VeHSS: Two-server Verifiable Homomorphic Secret Sharing Leveraging SIMD Operations

Abstract

Outsourced computation poses challenges in data privacy and computation integrity. Fully homomorphic encryption (FHE) ensures data privacy but incurs high computational overhead. Homomorphic secret sharing (HSS), an alternative with reduced overhead, enables homomorphic evaluations to be distributed across remote servers without interaction. On the downside, neither FHE nor HSS guarantees computation integrity. To address this issue, verifiable homomorphic secret sharing (VHSS) schemes have been proposed to verify computation correctness. However, existing VHSS schemes for polynomials only verify whether the servers perform the same function rather than the intended specified function, and implicitly assume that at least one server is honest.
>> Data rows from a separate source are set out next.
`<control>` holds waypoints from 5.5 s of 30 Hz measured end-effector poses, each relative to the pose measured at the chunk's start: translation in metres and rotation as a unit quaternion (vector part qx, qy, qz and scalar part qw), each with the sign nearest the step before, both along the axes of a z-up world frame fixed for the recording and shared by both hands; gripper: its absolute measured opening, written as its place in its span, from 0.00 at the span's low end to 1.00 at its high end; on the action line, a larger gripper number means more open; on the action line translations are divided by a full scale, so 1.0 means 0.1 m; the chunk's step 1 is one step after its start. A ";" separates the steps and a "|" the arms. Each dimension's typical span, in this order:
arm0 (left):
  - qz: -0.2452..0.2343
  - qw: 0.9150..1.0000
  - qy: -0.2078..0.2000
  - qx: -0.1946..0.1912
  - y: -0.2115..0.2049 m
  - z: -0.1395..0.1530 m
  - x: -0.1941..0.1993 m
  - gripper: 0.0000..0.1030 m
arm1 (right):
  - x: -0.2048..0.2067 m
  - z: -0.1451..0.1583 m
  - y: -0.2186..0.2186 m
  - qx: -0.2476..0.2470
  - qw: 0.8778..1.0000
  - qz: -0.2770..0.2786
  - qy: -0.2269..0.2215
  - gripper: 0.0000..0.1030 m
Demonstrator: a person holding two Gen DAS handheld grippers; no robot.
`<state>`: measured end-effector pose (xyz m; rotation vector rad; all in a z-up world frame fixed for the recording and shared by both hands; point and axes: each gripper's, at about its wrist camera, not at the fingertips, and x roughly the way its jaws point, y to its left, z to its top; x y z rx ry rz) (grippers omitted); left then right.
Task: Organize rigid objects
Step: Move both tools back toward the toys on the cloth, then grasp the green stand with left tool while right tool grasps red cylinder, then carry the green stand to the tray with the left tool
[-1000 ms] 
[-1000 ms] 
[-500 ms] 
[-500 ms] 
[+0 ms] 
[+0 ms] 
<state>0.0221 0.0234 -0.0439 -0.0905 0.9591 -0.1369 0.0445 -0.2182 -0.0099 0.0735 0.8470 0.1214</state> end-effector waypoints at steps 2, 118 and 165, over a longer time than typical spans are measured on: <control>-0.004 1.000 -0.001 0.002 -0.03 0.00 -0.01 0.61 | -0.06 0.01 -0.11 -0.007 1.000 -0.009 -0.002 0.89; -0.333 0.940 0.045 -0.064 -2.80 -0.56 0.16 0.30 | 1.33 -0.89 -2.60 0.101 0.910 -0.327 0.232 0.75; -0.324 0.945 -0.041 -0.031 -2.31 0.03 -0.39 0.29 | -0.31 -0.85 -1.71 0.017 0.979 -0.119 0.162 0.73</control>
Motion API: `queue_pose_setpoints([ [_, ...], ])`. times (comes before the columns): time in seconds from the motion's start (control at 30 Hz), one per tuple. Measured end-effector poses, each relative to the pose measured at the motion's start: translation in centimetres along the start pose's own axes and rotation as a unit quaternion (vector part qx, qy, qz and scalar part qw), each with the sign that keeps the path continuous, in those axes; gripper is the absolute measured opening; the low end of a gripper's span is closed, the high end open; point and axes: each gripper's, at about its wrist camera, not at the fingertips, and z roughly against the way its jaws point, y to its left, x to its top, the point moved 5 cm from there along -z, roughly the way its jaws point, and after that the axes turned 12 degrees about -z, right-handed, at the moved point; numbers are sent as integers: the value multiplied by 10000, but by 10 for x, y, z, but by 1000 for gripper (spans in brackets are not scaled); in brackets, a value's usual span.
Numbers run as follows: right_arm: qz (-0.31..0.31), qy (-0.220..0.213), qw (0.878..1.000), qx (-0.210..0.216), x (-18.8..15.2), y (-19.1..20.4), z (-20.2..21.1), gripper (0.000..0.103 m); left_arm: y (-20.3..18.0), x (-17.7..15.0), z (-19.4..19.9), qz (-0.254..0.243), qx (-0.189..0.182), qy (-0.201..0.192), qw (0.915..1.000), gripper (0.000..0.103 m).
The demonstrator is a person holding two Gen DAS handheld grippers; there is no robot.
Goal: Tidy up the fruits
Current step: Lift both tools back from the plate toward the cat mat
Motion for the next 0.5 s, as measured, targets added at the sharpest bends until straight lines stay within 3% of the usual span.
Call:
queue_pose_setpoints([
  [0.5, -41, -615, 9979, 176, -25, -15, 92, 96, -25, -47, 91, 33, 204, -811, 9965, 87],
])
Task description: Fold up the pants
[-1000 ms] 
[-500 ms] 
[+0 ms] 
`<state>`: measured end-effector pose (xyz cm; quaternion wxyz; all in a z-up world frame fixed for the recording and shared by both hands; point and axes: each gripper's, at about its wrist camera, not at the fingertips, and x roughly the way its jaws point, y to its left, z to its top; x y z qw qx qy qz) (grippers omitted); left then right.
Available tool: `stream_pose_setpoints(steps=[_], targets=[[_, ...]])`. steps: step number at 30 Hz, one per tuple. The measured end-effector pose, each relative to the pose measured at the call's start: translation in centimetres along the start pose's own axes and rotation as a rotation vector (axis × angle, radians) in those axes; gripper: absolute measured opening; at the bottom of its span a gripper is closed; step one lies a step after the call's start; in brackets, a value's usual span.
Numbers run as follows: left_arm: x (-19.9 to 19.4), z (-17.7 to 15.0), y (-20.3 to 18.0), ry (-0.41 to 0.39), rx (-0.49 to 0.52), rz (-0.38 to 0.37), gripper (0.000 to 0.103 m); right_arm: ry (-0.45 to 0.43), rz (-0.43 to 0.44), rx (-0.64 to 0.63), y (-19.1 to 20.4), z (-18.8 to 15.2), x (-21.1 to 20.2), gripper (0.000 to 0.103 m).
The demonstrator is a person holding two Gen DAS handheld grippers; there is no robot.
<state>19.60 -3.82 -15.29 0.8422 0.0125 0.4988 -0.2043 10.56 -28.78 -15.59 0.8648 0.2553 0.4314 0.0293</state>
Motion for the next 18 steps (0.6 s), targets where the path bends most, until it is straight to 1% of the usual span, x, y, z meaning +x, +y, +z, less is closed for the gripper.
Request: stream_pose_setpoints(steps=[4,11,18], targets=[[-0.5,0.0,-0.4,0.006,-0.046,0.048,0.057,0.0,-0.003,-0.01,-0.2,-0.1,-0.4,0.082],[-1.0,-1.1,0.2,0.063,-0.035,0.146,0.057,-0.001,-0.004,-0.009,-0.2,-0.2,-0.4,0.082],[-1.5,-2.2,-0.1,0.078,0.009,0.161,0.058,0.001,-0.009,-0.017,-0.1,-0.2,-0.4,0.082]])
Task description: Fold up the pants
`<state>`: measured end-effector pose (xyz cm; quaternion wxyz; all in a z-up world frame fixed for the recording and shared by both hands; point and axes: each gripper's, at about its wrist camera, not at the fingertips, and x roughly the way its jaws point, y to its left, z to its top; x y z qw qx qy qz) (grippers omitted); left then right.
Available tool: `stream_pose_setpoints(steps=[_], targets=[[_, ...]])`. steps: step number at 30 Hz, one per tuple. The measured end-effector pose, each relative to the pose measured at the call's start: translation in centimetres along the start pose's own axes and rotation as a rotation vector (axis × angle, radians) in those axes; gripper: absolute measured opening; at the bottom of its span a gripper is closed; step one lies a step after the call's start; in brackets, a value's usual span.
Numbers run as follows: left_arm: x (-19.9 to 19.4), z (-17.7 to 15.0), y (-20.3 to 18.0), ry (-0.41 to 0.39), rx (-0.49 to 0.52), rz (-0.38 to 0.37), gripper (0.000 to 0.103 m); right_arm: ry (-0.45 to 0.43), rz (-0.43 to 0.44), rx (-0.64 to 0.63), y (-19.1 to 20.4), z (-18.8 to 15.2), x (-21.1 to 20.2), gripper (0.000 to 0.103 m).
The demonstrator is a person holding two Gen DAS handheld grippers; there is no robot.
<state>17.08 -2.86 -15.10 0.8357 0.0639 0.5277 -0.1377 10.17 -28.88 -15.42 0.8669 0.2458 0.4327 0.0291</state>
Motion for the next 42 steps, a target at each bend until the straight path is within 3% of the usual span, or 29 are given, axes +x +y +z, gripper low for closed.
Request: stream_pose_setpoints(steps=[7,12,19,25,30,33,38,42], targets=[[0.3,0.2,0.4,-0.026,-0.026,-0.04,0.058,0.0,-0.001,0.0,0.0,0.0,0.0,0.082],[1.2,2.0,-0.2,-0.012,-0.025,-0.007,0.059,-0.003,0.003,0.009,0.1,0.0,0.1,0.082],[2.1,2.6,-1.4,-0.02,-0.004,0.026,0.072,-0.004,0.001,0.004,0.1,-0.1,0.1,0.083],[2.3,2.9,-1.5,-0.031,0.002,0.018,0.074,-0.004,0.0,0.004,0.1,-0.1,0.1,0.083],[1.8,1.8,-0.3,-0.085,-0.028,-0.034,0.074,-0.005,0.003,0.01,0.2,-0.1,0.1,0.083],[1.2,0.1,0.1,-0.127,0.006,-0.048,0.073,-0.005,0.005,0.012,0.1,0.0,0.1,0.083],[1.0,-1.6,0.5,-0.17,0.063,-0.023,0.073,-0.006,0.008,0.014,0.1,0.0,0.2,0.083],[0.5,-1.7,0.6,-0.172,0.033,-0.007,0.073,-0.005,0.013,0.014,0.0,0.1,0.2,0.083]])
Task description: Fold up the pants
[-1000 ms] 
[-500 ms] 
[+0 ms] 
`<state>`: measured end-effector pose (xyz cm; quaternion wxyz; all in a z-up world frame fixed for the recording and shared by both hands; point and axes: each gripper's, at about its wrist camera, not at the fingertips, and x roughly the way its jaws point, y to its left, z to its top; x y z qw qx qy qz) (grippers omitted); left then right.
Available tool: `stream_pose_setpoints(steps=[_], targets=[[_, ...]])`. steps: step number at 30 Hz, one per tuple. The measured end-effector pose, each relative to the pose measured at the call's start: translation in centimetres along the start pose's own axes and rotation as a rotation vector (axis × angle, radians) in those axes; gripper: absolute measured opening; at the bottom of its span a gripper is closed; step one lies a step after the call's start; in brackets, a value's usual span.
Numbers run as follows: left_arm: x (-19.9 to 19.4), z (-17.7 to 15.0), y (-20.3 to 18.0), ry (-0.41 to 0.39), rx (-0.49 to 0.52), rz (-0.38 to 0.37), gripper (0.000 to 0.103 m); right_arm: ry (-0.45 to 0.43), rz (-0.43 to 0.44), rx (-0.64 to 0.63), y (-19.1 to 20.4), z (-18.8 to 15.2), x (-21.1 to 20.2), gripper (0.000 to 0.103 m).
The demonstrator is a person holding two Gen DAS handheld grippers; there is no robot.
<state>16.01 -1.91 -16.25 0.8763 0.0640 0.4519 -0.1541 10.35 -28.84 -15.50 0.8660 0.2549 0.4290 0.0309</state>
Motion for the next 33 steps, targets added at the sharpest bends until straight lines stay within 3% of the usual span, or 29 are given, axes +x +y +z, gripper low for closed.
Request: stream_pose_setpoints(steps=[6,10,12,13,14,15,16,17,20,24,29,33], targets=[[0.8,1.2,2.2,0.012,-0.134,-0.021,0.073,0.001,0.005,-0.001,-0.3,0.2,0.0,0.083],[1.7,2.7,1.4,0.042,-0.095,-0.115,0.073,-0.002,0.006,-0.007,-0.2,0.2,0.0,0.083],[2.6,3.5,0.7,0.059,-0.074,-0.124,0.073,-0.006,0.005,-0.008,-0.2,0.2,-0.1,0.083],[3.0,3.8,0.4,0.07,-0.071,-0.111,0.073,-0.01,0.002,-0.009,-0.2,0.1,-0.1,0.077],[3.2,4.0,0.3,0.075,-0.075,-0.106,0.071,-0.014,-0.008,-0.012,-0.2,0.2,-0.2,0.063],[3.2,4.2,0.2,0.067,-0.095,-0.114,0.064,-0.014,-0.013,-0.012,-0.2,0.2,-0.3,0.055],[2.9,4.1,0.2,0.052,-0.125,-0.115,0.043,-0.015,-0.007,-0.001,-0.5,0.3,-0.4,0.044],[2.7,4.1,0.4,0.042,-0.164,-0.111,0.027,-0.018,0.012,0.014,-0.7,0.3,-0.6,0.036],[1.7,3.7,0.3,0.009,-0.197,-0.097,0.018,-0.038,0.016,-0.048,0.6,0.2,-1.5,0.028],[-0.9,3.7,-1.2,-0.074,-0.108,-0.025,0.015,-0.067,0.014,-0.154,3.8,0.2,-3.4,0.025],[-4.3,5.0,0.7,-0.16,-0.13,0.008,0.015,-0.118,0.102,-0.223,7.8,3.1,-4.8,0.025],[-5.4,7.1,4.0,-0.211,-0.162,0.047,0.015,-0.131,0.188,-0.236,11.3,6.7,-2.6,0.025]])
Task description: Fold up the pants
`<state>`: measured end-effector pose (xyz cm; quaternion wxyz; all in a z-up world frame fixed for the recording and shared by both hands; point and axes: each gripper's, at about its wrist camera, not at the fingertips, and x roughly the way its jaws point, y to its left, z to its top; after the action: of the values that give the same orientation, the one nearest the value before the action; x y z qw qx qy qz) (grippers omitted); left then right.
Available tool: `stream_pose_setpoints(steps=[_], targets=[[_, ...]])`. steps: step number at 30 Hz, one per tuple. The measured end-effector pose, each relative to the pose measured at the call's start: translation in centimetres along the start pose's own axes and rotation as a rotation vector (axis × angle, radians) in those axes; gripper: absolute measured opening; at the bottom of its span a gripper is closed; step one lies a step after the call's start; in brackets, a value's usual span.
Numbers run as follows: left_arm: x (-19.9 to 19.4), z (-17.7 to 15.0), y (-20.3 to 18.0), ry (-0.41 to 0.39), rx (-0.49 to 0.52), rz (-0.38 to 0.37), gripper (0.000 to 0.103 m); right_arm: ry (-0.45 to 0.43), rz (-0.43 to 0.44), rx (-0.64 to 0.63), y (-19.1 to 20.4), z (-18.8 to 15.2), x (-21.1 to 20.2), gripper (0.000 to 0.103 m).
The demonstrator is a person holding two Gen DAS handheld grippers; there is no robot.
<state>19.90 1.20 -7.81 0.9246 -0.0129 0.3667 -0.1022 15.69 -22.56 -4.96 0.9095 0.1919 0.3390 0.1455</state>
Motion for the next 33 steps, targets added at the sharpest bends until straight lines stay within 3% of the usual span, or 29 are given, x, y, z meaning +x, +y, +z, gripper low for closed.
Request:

Moreover, the costs of generating verification information are the same as or even more than re-executing the computation. We propose a two-server VHSS scheme leveraging single-instruction multiple data (SIMD) parallel computations. Our scheme verifies computation correctness for specified functions even when both non-colluding servers are malicious under our security model. Moreover, it supports amortized verification on the client side by enabling the precomputation of reusable values for verification, while introducing no additional computational costs on servers. As a byproduct, we also discuss how our method can be applied to FHE to mitigate recent attacks targeting decryption keys.